In this production, all of the depictions of the assassins and assassins manqué are fully realized. There is not a weak link. Daniel Forest Sullivan is particularly strong as Leon Czolgosz (who assassinated William McKinley), the working-class immigrant who is a victim of the grinding inequities of the industrial revolution. Robert St. Laurence — who bears a striking resemblance to his character, John Wilkes Booth — gains considerable strength in the second act as he plays a Mephistophelean role in urging Lee Harvey Oswald to shoot John F. Kennedy.

A lone voice — that of the genial Pete Seeger-type Balladeer — is heard in counterpoint to the chorus of assassins. When they express a dark vision of America, the Balladeer interjects a more hopeful word, such as his response to Booth: “Every now and then a madman’s/Bound to come along/Doesn’t stop the story — story’s pretty strong.” Near the end of the play, the assassins turn on him, led by Booth — much as the characters in Into the Woods turn on the Narrator — for the way he tells the story. He is stripped of his role and of his jacket and left wearing the familiar white T-shirt and jeans of Lee Harvey Oswald. Even the voice of American optimism is recruited to the dark cause of the assassins. Dan Prior, who plays the Balladeer, embodies the transformation so completely that he begins to resemble Oswald.
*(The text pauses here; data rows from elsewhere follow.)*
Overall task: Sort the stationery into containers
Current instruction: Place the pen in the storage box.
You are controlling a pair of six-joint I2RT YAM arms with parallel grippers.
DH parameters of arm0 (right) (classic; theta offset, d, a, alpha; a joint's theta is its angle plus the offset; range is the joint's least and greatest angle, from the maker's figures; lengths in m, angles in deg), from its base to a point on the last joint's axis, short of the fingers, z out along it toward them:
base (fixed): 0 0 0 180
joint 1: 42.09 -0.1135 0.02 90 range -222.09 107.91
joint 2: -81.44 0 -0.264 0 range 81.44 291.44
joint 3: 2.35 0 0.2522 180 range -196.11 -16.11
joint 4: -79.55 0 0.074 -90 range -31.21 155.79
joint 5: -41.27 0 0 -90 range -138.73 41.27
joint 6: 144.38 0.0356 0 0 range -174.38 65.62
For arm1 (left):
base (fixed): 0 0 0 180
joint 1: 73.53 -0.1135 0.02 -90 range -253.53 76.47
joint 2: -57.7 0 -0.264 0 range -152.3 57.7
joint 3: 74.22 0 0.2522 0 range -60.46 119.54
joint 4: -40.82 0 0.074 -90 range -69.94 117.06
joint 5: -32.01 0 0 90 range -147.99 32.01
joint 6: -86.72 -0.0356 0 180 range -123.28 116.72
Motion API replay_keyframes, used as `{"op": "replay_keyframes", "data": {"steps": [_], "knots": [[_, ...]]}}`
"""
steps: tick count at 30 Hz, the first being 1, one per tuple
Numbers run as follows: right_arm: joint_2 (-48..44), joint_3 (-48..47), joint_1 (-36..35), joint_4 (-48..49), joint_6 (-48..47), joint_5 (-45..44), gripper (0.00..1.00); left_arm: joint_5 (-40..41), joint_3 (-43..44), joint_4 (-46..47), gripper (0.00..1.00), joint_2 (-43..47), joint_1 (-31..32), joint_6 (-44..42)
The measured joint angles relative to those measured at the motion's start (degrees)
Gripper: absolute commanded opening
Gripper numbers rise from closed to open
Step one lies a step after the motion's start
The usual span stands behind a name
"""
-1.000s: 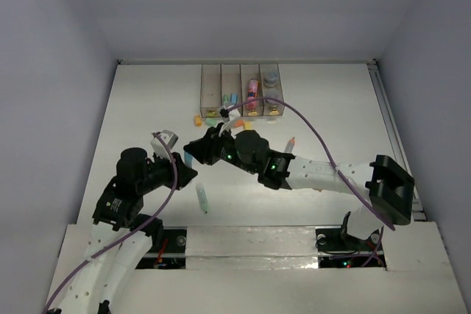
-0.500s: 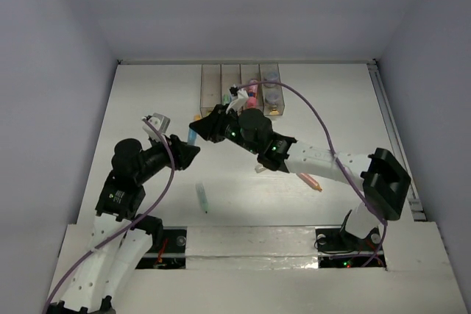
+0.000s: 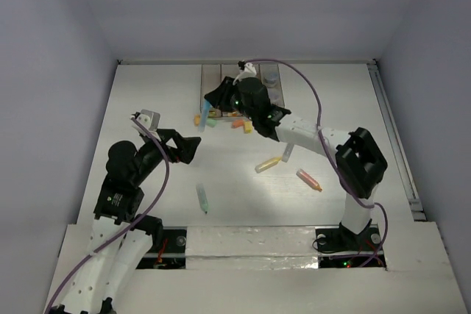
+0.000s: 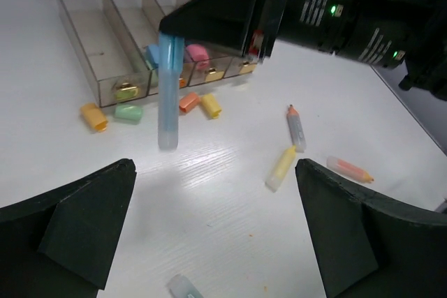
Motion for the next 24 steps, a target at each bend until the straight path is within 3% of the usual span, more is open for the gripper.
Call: {"op": "replay_keyframes", "data": {"steps": [9,16,19,22,23,24], "knots": [[15.7,-26.0,6.5,-4.8,-10.7,-4.4,0.0,5.0,0.1,-1.3,0.99,2.8,0.0,0.0],[31.7,-47.7,7.4,-13.3,-22.8,-8.1,0.0,5.8,0.1,-1.4,0.99,3.2,0.0,0.0],[36.0,-52.1,7.5,-16.5,-25.6,-8.4,0.04,5.9,0.2,-1.4,0.99,3.3,0.0,0.0],[37.6,-52.4,7.5,-18.9,-26.5,-8.0,0.6,5.9,0.2,-1.4,0.99,3.3,0.0,0.0],[37.9,-52.6,7.5,-19.5,-26.5,-7.8,0.83,5.9,0.2,-1.4,0.99,3.3,0.0,0.0],[38.3,-52.9,7.5,-20.0,-26.8,-7.6,0.9,5.9,0.2,-1.4,0.99,3.1,0.0,0.0]]}}
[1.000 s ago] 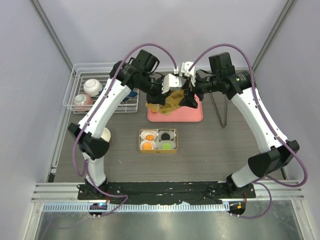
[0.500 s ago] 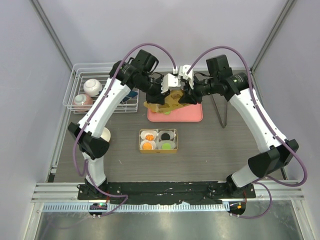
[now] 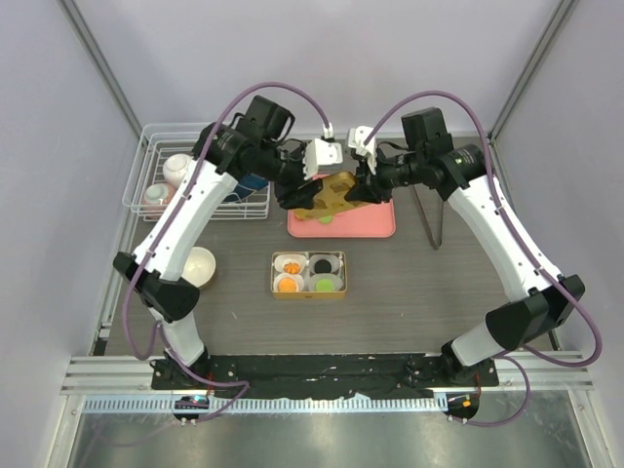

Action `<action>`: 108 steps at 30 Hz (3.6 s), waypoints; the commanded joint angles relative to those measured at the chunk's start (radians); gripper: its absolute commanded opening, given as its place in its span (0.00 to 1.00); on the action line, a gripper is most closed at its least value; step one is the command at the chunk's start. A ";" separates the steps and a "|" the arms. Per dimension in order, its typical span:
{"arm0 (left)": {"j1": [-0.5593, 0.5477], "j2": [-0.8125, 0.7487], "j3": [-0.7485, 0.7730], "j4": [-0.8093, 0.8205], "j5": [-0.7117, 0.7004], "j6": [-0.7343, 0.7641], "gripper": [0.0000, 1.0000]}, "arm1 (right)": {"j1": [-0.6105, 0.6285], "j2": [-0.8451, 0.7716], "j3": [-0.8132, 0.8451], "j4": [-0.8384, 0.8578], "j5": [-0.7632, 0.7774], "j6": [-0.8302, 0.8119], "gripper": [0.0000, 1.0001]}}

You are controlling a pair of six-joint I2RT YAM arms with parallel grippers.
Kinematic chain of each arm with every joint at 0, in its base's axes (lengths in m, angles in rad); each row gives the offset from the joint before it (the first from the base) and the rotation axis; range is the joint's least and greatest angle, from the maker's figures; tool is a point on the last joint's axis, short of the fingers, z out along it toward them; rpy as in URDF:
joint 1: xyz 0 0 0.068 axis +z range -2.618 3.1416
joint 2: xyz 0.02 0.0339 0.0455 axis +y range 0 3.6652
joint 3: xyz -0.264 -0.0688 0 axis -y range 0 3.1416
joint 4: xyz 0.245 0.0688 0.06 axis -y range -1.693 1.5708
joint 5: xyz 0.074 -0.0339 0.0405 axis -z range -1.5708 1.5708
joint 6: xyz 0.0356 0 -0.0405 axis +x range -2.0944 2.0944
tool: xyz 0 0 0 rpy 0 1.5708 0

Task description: Pack the cookies

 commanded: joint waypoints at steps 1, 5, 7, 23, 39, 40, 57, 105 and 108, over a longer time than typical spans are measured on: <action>0.050 -0.128 -0.014 0.172 0.055 -0.096 0.56 | -0.006 -0.025 -0.018 0.022 0.049 0.031 0.02; 0.114 -0.185 -0.086 0.289 0.092 -0.171 0.63 | -0.006 -0.031 -0.028 0.044 0.044 0.057 0.02; 0.136 -0.227 -0.153 0.361 0.094 -0.216 0.63 | -0.007 -0.037 -0.039 0.053 0.039 0.077 0.02; 0.335 -0.495 -0.825 1.042 0.187 -0.671 0.65 | -0.024 -0.164 -0.284 0.506 -0.045 0.638 0.02; 0.400 -0.624 -1.071 1.229 0.129 -0.854 0.66 | -0.053 -0.281 -0.560 0.784 -0.008 1.005 0.02; 0.404 -0.627 -1.081 1.234 0.129 -0.865 0.65 | -0.056 -0.287 -0.570 0.797 -0.011 1.017 0.02; 0.406 -0.627 -1.338 1.510 0.186 -1.122 0.65 | -0.151 -0.246 -0.745 1.388 -0.183 1.524 0.01; 0.406 -0.652 -1.486 1.688 0.169 -1.130 0.61 | -0.076 -0.138 -1.128 1.696 0.004 1.801 0.01; 0.406 -0.652 -1.485 1.679 0.169 -1.118 0.61 | -0.062 -0.118 -1.163 1.734 0.030 1.821 0.01</action>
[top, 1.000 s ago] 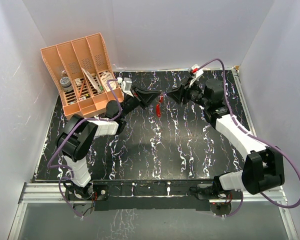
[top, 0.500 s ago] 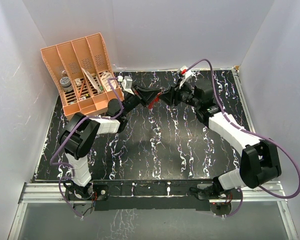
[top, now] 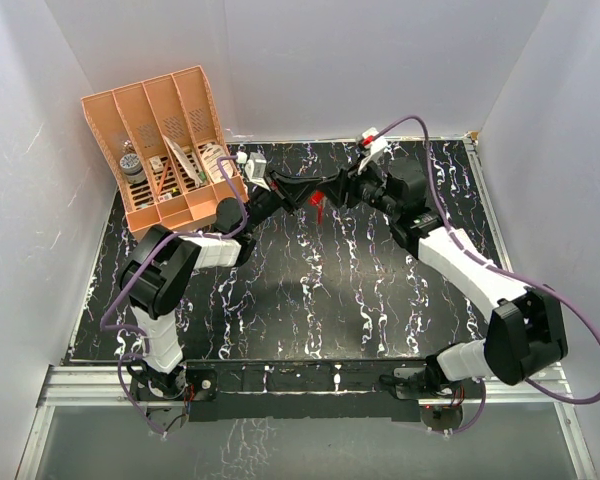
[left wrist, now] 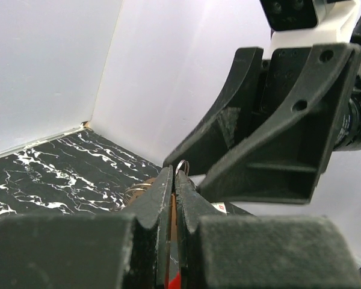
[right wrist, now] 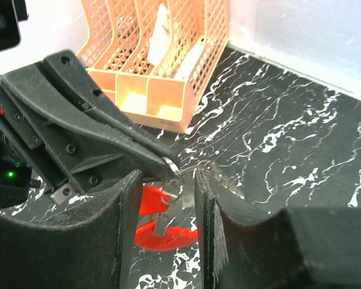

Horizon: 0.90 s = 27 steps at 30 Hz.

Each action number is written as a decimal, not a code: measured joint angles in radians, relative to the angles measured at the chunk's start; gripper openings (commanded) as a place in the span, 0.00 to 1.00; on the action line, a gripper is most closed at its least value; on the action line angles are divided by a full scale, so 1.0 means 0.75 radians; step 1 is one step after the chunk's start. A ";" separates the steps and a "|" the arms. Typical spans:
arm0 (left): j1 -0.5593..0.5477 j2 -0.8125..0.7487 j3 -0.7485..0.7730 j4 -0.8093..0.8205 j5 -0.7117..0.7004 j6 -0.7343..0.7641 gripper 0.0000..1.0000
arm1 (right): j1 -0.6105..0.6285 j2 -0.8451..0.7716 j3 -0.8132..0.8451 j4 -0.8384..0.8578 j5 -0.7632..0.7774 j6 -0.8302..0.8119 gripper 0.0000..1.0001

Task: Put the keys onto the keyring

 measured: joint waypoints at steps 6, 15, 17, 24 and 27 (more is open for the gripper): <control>-0.009 -0.014 0.000 0.001 0.010 0.012 0.00 | -0.047 -0.102 -0.008 0.011 0.078 0.020 0.42; -0.009 -0.025 0.000 0.000 0.023 0.019 0.00 | -0.061 -0.067 0.012 -0.023 0.120 0.018 0.42; -0.009 -0.025 0.000 0.001 0.025 0.019 0.00 | -0.061 -0.049 0.012 -0.035 0.126 0.018 0.42; -0.009 -0.026 0.000 0.001 0.028 0.019 0.00 | -0.062 -0.042 0.012 -0.040 0.142 0.019 0.42; -0.009 -0.026 0.000 0.001 0.030 0.019 0.00 | -0.062 -0.042 0.014 -0.041 0.142 0.019 0.42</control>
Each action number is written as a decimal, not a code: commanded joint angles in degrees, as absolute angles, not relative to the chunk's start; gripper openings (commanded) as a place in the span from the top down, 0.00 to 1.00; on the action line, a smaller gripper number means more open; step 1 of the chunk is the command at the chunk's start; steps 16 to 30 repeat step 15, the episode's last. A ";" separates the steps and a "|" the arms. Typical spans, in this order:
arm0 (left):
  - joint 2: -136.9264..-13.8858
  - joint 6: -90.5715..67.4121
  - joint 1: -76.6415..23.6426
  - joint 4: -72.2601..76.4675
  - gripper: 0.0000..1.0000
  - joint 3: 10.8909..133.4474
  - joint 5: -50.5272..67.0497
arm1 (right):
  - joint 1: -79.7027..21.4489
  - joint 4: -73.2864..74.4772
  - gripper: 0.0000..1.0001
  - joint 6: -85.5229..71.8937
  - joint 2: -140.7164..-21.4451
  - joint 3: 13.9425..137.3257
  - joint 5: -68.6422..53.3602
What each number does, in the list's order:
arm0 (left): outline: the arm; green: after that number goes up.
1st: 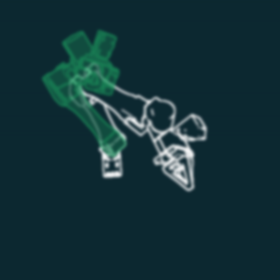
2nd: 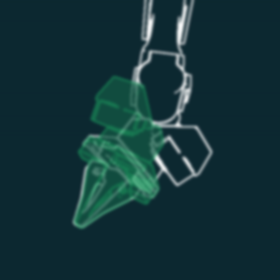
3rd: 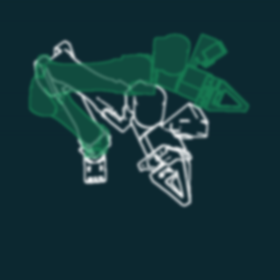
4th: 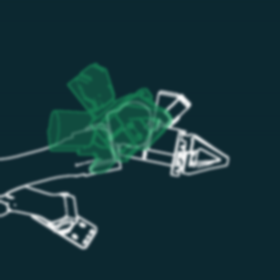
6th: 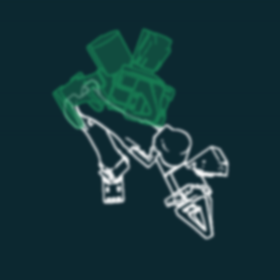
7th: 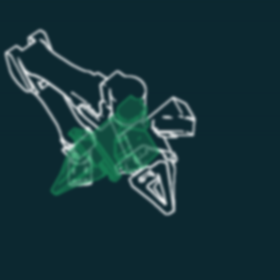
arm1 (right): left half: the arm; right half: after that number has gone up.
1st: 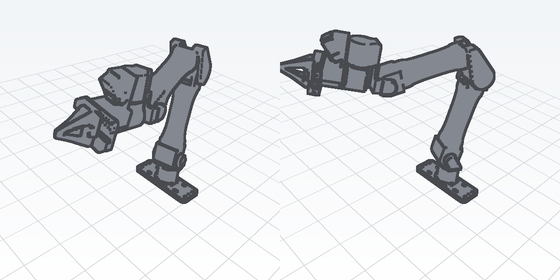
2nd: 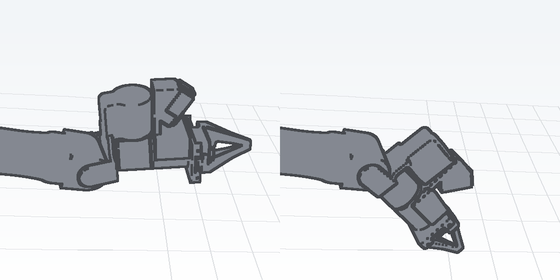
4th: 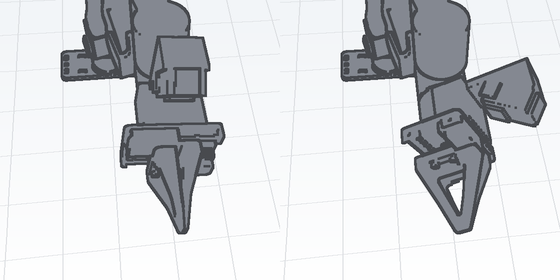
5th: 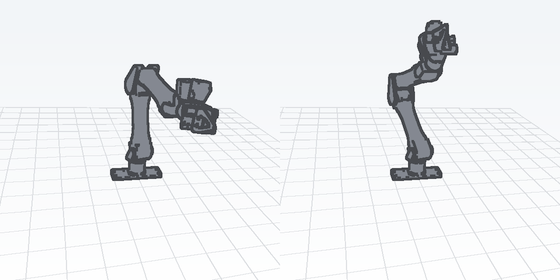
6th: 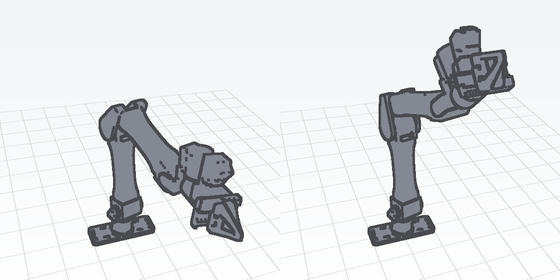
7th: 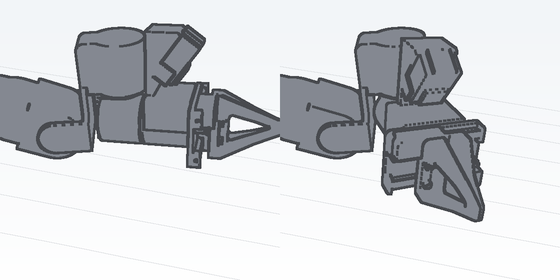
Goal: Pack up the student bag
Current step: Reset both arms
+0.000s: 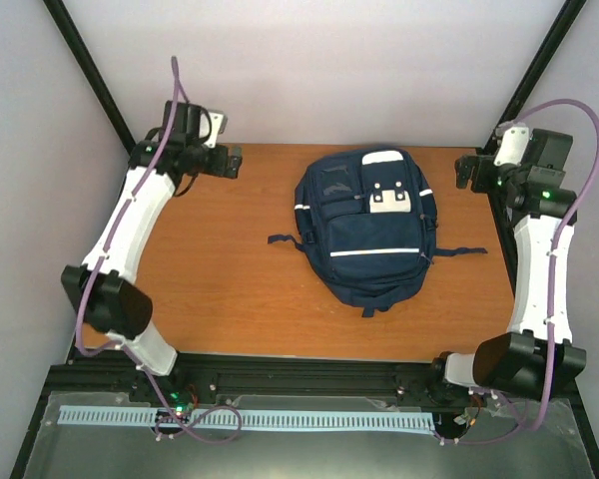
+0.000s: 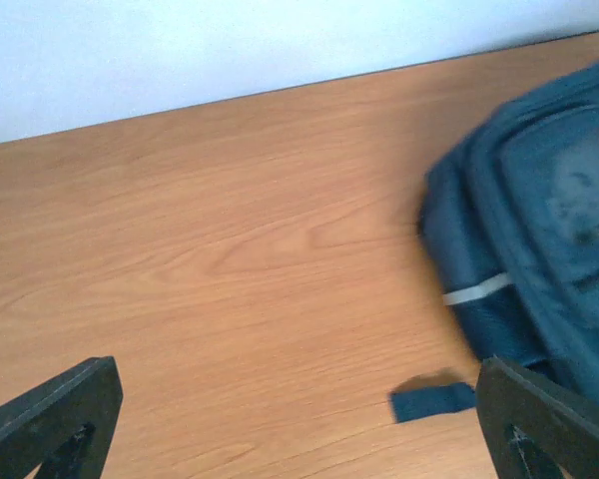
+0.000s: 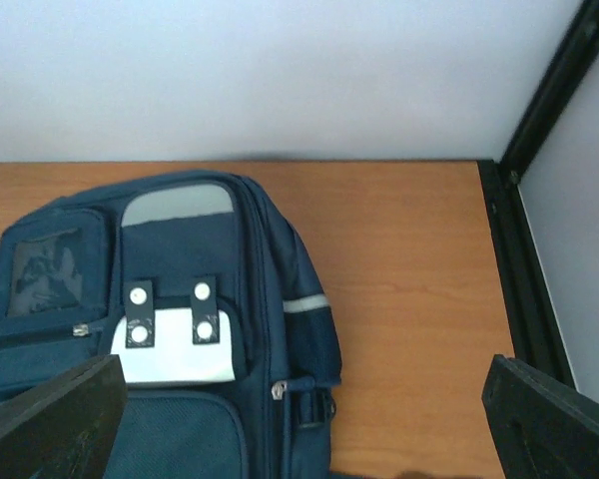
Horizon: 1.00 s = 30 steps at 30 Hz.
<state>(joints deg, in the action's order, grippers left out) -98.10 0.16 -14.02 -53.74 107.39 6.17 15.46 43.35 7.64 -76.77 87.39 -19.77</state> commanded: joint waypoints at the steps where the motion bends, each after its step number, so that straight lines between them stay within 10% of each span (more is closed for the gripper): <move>1: -90.41 -3.40 -13.54 -38.05 0.00 95.89 -5.86 | 15.75 40.50 0.00 2.75 -73.30 83.03 -15.61; 30: -78.86 -7.78 -13.10 -23.33 0.00 76.32 -11.10 | 15.70 37.01 0.00 3.35 -72.51 75.55 -19.02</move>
Throughout most of the show, the hands of the actors grip imaginary guns. After Oswald is given a rifle to shoot the president, however, real guns are brandished by the characters, making the appearance of the real things all the more arresting.

Sondheim objected to Assassins being called a “revue,” but it seems an apt description. If anything, it might have been more effective if it were even more of a revue, using the songs to carry more of the story. The scenes that have no music, such as one that imagines a meeting between Squeaky Fromme and Sara Jane Moore — who both attempted to kill Gerald Ford — add little, dragging down the narrative rather than propelling it forward.

The emotional center of the musical is a song that was not in the original production; it was added in London two years later. After Kennedy is shot, the major characters leave the stage and an unnamed chorus sings, “Something Just Broke,” a song that poignantly captures the shock and bewilderment that follows an event like that. It is the only song that attempts to speak for the audience. Its power also makes clear that it is the Kennedy assassination — more than any other event — that haunts the authors and gives their work its emotional depth.

The Lyric Stage is just the right kind of venue for an ensemble piece like Assassins. It is more of a chamber piece than a full symphony and benefits from the intimacy of the room.

This production helps solidify the Lyric Stage Company’s role, established over the last decade, as the preeminent interpreter of Sondheim in Boston, first under the late producing artistic director Spiro Veloudos and now Courtney O’Connor, who succeeded Veloudos in that role and who directed this production of Assassins. Gratefully, the Sondheim oeuvre is vast, so we can look forward to more to come.

Martin B. Copenhaver, the author of nine books, lives in Cambridge and Woodstock, Vermont.